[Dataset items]
———

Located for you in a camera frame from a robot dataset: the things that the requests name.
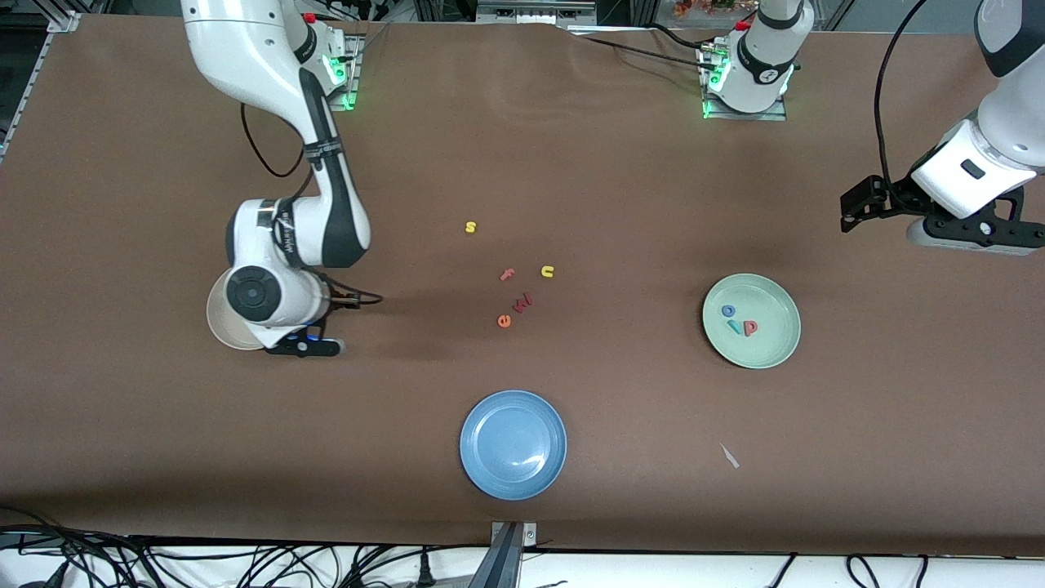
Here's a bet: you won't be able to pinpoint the beige brown plate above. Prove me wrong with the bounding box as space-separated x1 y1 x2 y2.
206 269 270 351

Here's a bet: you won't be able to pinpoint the green plate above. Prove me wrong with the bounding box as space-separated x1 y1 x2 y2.
702 273 802 370

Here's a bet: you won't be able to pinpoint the orange flowers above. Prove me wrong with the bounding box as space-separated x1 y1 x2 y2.
674 0 756 19

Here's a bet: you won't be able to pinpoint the blue plate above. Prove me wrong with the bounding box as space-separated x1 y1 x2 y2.
459 390 568 501

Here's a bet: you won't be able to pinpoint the brown table cover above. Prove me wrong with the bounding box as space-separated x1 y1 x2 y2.
0 15 1045 558

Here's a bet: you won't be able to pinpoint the dark aluminium profile beam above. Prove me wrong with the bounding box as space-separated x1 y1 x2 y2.
467 523 523 588

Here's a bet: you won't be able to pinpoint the silver device box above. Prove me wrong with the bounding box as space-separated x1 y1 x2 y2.
476 0 598 25

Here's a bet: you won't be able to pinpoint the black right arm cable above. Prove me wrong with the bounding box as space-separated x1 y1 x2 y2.
240 102 385 310

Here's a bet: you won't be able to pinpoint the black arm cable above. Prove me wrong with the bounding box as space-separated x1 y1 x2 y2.
240 102 385 310
874 0 936 189

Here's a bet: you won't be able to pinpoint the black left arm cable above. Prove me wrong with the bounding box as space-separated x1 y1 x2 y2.
874 0 936 189

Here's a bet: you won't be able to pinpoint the tangled black floor cable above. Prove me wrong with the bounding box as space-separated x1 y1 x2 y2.
0 506 164 588
122 539 491 588

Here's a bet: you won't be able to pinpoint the black cable on table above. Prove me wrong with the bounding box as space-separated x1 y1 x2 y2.
571 23 723 74

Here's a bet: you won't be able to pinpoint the black looped floor cable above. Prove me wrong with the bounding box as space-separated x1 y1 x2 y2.
845 554 932 588

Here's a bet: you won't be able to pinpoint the aluminium frame rail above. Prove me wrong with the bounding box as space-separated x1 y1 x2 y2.
0 11 82 164

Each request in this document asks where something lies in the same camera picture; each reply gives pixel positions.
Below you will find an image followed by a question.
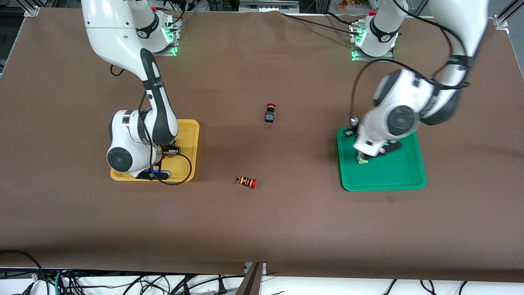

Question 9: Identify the yellow plastic tray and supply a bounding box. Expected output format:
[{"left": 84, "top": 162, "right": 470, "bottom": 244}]
[{"left": 110, "top": 119, "right": 200, "bottom": 182}]

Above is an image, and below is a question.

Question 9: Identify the green plastic tray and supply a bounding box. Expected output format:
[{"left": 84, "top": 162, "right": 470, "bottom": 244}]
[{"left": 336, "top": 126, "right": 427, "bottom": 192}]

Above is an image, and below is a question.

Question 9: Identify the brown table cover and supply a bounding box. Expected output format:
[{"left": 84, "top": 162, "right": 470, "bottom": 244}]
[{"left": 0, "top": 7, "right": 524, "bottom": 283}]

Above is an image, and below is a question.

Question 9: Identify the grey power strip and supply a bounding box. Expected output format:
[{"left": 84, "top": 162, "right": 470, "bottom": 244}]
[{"left": 239, "top": 0, "right": 300, "bottom": 14}]

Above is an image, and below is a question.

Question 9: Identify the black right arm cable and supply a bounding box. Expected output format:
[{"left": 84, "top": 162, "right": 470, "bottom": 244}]
[{"left": 109, "top": 64, "right": 194, "bottom": 186}]

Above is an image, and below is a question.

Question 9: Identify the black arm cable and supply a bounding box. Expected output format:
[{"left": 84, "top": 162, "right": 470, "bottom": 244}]
[
  {"left": 109, "top": 64, "right": 194, "bottom": 186},
  {"left": 349, "top": 0, "right": 472, "bottom": 123}
]

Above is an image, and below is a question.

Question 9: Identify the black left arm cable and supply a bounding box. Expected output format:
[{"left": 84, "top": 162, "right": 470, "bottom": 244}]
[{"left": 349, "top": 0, "right": 472, "bottom": 123}]

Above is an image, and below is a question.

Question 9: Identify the black cable on table cover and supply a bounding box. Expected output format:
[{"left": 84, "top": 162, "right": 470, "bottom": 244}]
[{"left": 282, "top": 11, "right": 359, "bottom": 33}]

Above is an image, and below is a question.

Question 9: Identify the black cable with plug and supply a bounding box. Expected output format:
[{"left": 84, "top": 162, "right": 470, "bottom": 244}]
[{"left": 180, "top": 275, "right": 246, "bottom": 295}]

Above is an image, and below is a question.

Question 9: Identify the grey table bracket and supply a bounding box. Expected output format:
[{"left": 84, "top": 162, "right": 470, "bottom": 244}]
[{"left": 234, "top": 262, "right": 267, "bottom": 295}]

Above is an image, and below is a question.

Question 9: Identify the aluminium frame profile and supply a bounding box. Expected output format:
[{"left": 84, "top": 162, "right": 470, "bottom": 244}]
[{"left": 493, "top": 3, "right": 524, "bottom": 29}]

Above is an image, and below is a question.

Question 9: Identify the teal cable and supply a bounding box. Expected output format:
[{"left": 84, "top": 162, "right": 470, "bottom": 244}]
[{"left": 52, "top": 269, "right": 79, "bottom": 295}]

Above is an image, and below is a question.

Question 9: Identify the thick black floor cable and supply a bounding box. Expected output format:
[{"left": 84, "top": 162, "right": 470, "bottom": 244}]
[{"left": 0, "top": 249, "right": 45, "bottom": 287}]

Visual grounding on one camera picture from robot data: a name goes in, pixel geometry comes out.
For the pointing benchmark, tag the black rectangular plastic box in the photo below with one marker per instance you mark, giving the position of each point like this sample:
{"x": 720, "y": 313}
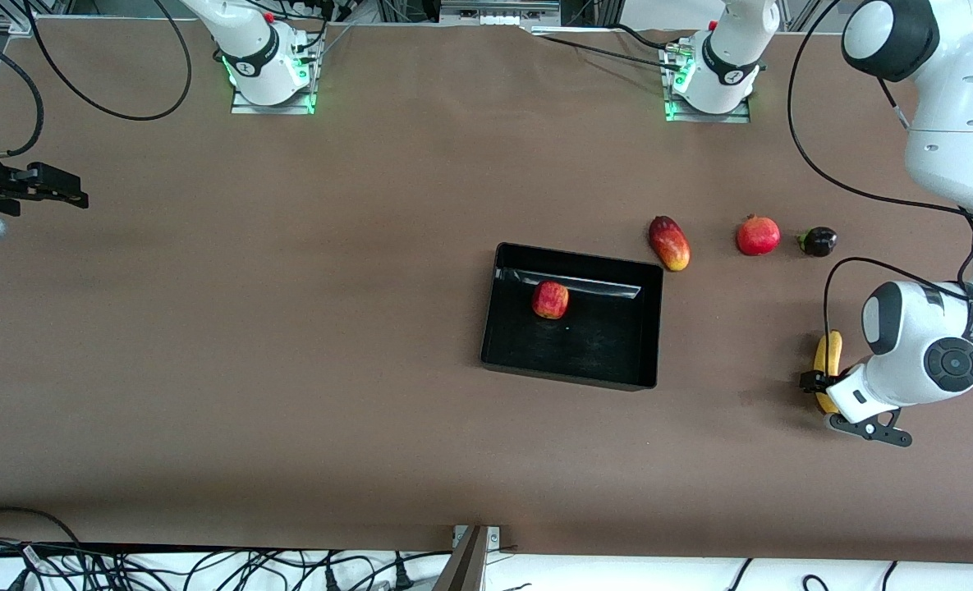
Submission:
{"x": 585, "y": 345}

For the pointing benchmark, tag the yellow banana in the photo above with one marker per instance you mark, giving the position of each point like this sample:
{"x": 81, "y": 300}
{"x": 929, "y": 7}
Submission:
{"x": 828, "y": 349}

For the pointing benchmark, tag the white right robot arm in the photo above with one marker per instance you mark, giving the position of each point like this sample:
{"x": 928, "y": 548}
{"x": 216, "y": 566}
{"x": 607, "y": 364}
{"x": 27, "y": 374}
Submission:
{"x": 256, "y": 49}

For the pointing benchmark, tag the black power plug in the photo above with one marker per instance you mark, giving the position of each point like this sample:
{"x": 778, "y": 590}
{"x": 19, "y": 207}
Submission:
{"x": 332, "y": 579}
{"x": 402, "y": 574}

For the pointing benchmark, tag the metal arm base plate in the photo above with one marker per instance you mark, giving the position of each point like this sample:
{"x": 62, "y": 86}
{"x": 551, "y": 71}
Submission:
{"x": 244, "y": 105}
{"x": 741, "y": 115}

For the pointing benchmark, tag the dark purple round fruit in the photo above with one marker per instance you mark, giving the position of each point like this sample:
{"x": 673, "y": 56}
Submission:
{"x": 819, "y": 242}

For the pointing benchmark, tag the white power strip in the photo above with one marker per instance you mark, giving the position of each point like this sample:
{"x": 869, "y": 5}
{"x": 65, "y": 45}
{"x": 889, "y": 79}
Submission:
{"x": 498, "y": 15}

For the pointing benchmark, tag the aluminium camera stand profile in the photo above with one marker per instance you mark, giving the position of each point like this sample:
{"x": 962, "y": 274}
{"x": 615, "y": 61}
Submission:
{"x": 463, "y": 566}

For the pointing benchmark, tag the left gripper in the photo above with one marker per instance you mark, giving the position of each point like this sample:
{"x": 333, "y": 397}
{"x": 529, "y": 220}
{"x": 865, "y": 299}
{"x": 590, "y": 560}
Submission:
{"x": 811, "y": 381}

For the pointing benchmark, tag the red apple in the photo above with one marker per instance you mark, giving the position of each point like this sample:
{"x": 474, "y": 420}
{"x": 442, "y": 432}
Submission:
{"x": 550, "y": 300}

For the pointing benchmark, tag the red yellow mango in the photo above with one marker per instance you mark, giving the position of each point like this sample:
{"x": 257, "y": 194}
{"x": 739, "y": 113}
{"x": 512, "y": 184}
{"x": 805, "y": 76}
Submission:
{"x": 669, "y": 245}

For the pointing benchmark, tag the metal stand bracket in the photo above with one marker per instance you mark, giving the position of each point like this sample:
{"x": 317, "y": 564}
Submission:
{"x": 494, "y": 538}

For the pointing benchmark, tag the red pomegranate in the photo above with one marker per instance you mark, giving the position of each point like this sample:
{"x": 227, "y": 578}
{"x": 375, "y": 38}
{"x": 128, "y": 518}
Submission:
{"x": 759, "y": 236}

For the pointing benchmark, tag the brown table cover sheet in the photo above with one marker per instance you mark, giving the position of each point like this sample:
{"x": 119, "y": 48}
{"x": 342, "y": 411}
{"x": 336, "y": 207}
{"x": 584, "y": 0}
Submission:
{"x": 289, "y": 410}

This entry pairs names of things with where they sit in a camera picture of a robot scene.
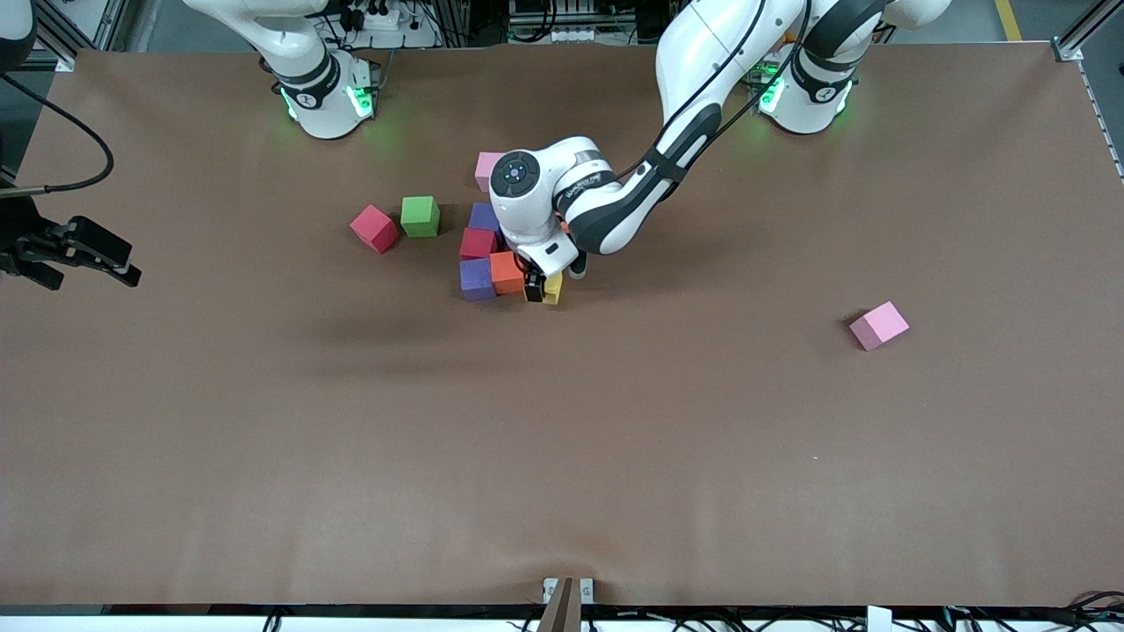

———

Look through the entries above, and wherever a line holds the string "plug", copy it.

**Solution to this exercise**
Question 9: Identify the black cable with plug and supply a bounding box. Expected output format:
For the pointing benchmark, tag the black power plug in the photo above with one marker per instance you mark, giving the position of each point like this sample:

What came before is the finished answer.